A recent study reveals that certain chemicals used in the fracking process can have serious negative impacts on male fertility.
People who live in areas with high natural gas production have worried about the chemicals used in the fracking process for years. But according to a report from the Examiner, they may have real reason to be concerned. A recent study from researchers at the University of Missouri in Columbia shows that at least 40 percent of the chemicals used in the fracking process have been found to lower sperm count in men, increase testicle size, and increase the overall levels of testosterone in the blood.

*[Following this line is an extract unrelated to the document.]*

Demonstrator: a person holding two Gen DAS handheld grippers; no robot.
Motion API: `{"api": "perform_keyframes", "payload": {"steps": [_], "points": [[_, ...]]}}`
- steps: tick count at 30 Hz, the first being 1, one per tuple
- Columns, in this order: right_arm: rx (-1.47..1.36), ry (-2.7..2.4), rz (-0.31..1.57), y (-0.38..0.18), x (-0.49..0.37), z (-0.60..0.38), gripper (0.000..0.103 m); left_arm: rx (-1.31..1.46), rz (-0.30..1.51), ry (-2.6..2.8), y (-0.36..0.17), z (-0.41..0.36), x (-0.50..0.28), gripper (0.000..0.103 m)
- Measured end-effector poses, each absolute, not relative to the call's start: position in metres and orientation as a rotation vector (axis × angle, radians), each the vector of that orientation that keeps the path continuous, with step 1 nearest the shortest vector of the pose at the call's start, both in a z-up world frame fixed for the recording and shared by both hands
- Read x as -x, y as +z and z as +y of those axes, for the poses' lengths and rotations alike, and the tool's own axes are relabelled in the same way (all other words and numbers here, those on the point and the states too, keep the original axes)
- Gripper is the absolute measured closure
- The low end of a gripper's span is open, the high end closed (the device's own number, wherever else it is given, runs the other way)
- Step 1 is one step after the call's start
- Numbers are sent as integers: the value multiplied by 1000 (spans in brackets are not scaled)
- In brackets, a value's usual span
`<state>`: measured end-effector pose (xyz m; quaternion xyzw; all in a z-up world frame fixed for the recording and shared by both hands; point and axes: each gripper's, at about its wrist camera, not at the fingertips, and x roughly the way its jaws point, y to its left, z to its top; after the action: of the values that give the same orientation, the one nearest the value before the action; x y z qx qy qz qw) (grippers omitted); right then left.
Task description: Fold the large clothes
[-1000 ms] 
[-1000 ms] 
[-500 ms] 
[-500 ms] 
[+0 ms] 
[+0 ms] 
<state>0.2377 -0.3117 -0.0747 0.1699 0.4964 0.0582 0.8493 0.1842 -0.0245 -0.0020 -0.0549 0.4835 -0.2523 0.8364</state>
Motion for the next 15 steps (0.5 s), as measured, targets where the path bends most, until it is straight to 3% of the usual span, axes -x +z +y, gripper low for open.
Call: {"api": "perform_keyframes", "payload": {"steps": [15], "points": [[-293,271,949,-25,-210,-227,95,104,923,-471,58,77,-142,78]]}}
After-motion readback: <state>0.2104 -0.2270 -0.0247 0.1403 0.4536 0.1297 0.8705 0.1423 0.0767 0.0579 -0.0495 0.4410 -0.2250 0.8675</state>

The research was published in the October 13 edition of the journal Endocrinology, and shows that the chemicals used in hydraulic fracturing processes had endocrine-disrupting properties, meaning that they affected the balance of hormones in the body.
The study exposed female mice to various chemicals and recorded the impact they had on levels of estrogen, androgen, progesterone, glucocorticoid, and thyroid hormones in their offspring. They picked chemicals used by gas companies in Garfield County, Colorado.
Female mice were exposed to 23 of the fracking chemicals for an 11-day time window, leading up to the day when the mice gave birth. The level of exposure in the experiment was commensurate with what wild animals in gas production areas would experience.
The researchers compared the offspring of the exposed mice to a control group that hadn’t been exposed to any fracking chemicals. They found that the male mice who were born to exposed mothers showed lower sperm counts, larger testicles, and higher levels of blood testosterone as adults.